*** Information provided Section Begins ***

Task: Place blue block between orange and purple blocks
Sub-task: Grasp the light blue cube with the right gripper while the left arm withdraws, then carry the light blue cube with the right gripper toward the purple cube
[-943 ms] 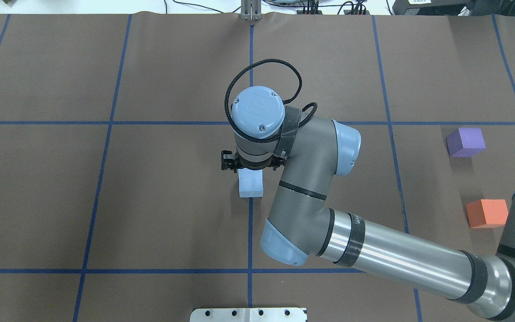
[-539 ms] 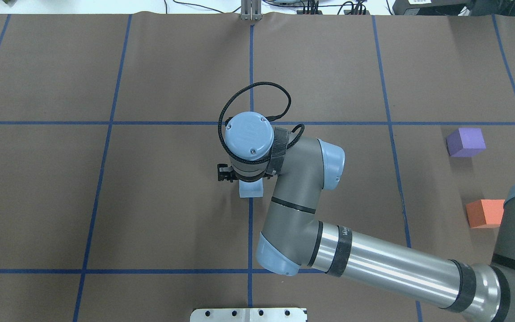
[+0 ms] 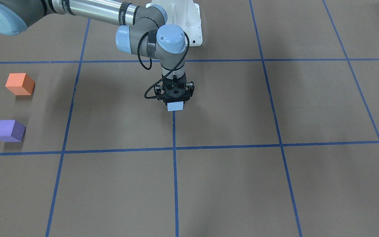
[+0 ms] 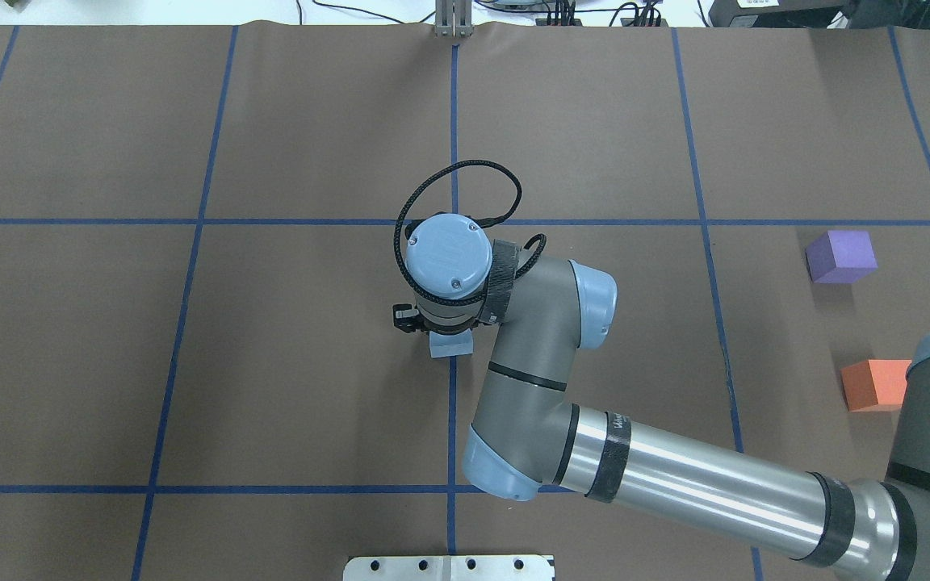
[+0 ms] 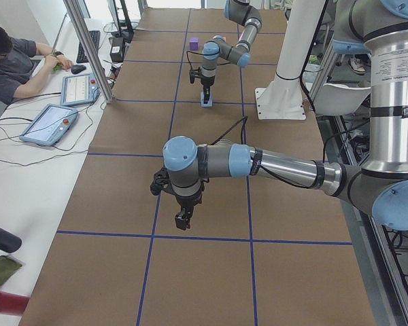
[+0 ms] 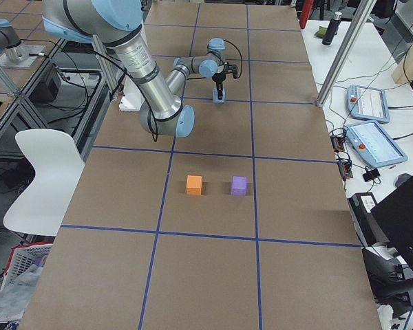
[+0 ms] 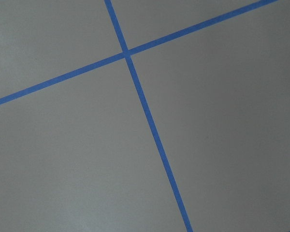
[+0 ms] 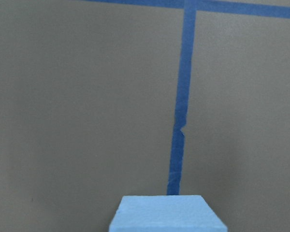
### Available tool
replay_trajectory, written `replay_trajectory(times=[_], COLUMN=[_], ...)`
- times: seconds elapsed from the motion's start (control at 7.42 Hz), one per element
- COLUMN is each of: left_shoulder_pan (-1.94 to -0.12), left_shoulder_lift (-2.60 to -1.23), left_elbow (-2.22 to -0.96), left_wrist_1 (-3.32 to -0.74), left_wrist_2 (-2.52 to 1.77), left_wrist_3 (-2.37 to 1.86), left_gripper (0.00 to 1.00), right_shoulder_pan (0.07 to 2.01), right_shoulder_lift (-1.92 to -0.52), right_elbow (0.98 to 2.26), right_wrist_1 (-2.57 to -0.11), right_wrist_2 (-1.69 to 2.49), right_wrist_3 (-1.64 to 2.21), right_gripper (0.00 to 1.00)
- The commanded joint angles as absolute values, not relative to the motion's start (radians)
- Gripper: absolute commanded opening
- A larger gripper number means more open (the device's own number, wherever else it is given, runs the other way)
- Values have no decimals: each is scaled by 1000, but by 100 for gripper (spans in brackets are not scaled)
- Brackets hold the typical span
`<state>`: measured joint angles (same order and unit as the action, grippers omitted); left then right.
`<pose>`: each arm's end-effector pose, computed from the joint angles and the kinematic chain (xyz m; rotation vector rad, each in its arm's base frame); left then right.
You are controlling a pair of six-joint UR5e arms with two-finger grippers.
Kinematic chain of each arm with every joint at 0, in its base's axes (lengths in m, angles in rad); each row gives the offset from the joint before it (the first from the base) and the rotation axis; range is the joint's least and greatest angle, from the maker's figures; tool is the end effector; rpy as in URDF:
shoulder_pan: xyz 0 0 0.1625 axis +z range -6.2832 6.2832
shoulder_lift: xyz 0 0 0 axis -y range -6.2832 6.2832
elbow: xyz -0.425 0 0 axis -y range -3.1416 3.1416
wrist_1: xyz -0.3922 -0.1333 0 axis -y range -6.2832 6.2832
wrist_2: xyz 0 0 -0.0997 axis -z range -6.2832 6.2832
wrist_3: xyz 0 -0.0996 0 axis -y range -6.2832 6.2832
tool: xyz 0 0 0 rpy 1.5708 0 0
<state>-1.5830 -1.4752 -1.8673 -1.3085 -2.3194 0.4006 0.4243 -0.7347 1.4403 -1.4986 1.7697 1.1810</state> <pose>-0.0709 -0.4379 0.5862 0.0966 0.7484 0.3469 -0.6399 -0.4137 0.1927 0.1335 -0.7864 -0.0447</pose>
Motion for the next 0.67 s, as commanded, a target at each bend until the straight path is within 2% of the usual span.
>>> replay_trajectory(times=[0.0, 0.27, 0.54], left_shoulder_pan=[-1583, -1583, -1583], left_shoulder_lift=[-1459, -1459, -1459], left_elbow=[-1873, -1873, -1873], left_wrist_1=[-1308, -1308, -1308], left_wrist_2=[-2321, -2319, -2321], left_wrist_3=[399, 397, 397], left_gripper=[100, 100, 100], right_shoulder_pan=[451, 556, 731], right_shoulder_lift=[-771, -880, -1059], right_elbow=[1516, 1738, 1888], right_wrist_1=[-1526, -1673, -1686], right_wrist_2=[1778, 1857, 1986], right_wrist_3=[1172, 1113, 926], right_gripper=[0, 0, 0])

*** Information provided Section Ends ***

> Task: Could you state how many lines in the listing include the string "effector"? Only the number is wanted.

> Output of the task: 2